In the lead-up to Voices of the Middle West on March 22, 2014, we’ll be presenting short interviews with the acclaimed panelists on our Author Panel.
Jeff Vande Zande teaches fiction and screenwriting at Delta College. His most recent book is a novel entitled American Poet, which won the Stuart and Vernice Gross Award for Excellence in Writing by a Michigan Author and a Michigan Notable Book Award from the Library of Michigan. He maintains a website at www.jeffvandezande.com.
Midwestern Gothic: What’s your connection to the Midwest?
Jeff Vande Zande: I was born in Michigan’s Upper Peninsula, which in some ways is its own geographic location somewhat separated from the Midwest…or at least that’s what the mythology of the U.P. would have us believe. My childhood travels never took me out of the Midwest. Mainly we traveled into Wisconsin to visit relatives or to visit the metropolis of Green Bay. I finally left the U.P. for grad school, but that too found me in the flatness of middle Illinois…still Midwest. After grad school, I came back to live in Michigan’s Lower Peninsula, where I’ve been for the last 18 years.
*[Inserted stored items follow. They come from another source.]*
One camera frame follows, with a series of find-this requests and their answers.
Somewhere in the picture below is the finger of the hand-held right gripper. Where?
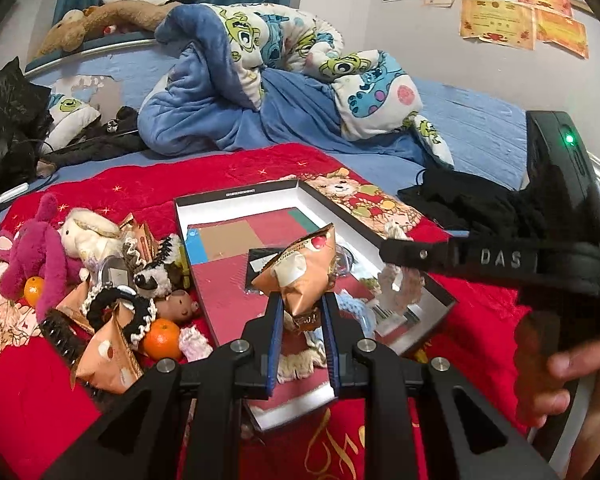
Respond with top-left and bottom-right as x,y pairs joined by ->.
379,238 -> 464,274

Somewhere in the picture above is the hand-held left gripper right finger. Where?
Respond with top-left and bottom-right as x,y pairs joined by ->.
322,291 -> 561,480

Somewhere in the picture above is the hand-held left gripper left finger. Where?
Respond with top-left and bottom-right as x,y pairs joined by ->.
42,292 -> 286,480

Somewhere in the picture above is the cream crochet scrunchie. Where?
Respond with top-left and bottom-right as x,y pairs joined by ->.
277,344 -> 327,386

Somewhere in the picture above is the pink crochet scrunchie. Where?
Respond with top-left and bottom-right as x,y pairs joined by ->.
380,221 -> 426,308

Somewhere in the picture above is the blue crochet scrunchie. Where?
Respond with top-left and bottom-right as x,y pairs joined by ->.
337,286 -> 381,322

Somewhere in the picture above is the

MG: Where did your first spark of interest in literature come from?
JVZ: My father, John Vande Zande, was a writer. I distinctly remember that on Saturday mornings we kids had to be quiet because Dad was working on his “stories.” Such an odd childhood. For a long time, I figured that’s what all fathers did; they wrote stories on Saturday mornings. It was later that I would learn that my father was afflicted with something unique and damnable. As a child, wanting to be like him, I wrote little stories of my own. Then, in high school, wanting to rebel, I stopped writing and more or less stopped reading. In college, I couldn’t escape my love of words, but since my father didn’t write poetry, that’s what I did. By my late twenties, I was writing short stories and proving that even rebellious apples don’t fall very far from the tree.
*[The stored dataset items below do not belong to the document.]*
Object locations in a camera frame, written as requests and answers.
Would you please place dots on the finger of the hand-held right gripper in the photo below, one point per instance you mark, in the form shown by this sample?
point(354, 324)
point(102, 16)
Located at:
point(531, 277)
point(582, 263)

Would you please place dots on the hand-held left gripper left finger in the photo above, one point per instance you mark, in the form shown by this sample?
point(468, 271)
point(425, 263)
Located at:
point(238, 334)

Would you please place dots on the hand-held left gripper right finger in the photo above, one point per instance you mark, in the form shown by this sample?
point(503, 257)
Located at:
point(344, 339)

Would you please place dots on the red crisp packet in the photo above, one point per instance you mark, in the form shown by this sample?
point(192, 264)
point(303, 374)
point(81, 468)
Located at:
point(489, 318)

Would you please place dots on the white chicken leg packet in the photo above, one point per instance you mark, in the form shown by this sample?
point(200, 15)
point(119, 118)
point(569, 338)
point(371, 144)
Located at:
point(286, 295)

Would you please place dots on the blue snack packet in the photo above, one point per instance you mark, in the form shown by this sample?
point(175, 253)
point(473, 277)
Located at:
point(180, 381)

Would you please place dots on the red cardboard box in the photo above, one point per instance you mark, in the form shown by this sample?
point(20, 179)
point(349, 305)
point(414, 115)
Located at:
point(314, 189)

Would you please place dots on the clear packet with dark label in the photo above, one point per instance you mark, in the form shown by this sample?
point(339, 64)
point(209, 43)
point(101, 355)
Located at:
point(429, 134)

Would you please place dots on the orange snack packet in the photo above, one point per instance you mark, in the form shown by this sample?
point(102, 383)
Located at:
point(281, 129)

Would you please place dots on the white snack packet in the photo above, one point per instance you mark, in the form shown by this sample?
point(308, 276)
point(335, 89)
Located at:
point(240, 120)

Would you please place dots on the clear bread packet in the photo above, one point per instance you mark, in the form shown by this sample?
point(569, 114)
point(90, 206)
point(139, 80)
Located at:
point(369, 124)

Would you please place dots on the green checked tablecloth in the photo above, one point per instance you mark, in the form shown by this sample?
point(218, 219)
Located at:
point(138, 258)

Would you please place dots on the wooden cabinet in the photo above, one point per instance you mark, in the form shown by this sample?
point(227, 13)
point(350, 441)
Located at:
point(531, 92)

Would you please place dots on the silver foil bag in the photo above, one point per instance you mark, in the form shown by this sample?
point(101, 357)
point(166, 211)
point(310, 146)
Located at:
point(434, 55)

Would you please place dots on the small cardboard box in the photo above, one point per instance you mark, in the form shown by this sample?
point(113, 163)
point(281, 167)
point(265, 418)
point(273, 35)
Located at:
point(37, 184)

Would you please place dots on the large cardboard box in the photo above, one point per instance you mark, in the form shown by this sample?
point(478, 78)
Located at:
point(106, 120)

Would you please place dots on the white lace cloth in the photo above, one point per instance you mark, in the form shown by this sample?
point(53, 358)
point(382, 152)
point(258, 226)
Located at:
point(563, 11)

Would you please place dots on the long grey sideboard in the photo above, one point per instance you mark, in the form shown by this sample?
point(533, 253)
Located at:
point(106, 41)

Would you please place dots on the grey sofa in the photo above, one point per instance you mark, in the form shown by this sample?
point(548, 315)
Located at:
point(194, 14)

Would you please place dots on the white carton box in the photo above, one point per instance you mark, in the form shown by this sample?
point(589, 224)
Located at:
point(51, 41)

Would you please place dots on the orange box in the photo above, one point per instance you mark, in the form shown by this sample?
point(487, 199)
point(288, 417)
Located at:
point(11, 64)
MG: How important/significant do you feel the Midwest identity is?
JVZ: For the sake of the conference, I should probably answer, “very important.” I really don’t know. Important to what? Significant to what? It might be one of the least fleshed-out identities. There’s the Southern identity, the Western identity, the East Coast identity, the Appalachian identity, the Alaskan identity…which all seem more distinctly drawn, though subject, too, to stereotypes. The Midwest identity seems more a hodge-podge. Do we even agree upon which states are considered to be part of the Midwest? It encompasses so much space, and so its identity is spread more thin and is, thusly, harder to define. There’s this conference, so I suppose the Midwest identity is important, maybe even by being an enigma.
MG: How do you feel the Midwestern voice is different from other cultures’?
JVZ: I don’t know. I’m not even sure I’m comfortable trying to speak for the Midwestern voice. Do I really even know that voice? I feel confident talking about a Michigan voice, and Michigan is part of the Midwest. I find the Michigan voice to have some distinct accents, metaphorically speaking. Literary Michigan writers seem interested in work, maintaining work, and how our work defines us. We are interested in cities and the decline of cities and the resurrection of cities. We see an elixir in nature. Our characters go north in Michigan. They have their epiphanies up north. They take solace in the fact that north of Saginaw, much of God’s country survives. Do the other states of the Midwest have something equivalent to “going north” in Michigan? I don’t know.
Work, though. I think the nature of how we earn our money is important to the Midwesterner. It’s hard to find a Midwestern book that doesn’t somehow put the main character in conflict with the nature of how he/she earns money. Jobs are tenuous in the Midwest, and so we worry about losing work, too…and so do our literary characters. We take pride in work. We value a “hard day’s work”…maybe in a way that it’s not as valued in other locations?
MG: How does the Midwestern voice come to life in your work?
JVZ: As a writer, I am very interested in work. My characters struggle with finding work, keeping work, and how work defines them. There is the struggle with self-identity and how work can provide that identity and take it away. What does our work mean to us? If work is a universal concern as part of the Midwest voice, then I suppose that’s one of the ways that such a voice comes out in my work. Also, I explore our relationship to nature in my work. My characters are their best selves when they are out in nature, especially if they are fly fishing. They find analogies in nature. They find answers. They sometimes find peace. Is nature part of the Midwest voice? If so, well, then that’s another way that it comes out in my work.
MG: What was the last thing you read, and how was it?
JVZ: I read Gabriel Garcia Marquez’s One Hundred Years of Solitude. It was nice.
I’m just kidding, of course. More than anything, his vast imagination made me wonder why I even bother to write. This book exists, I thought…that should be enough.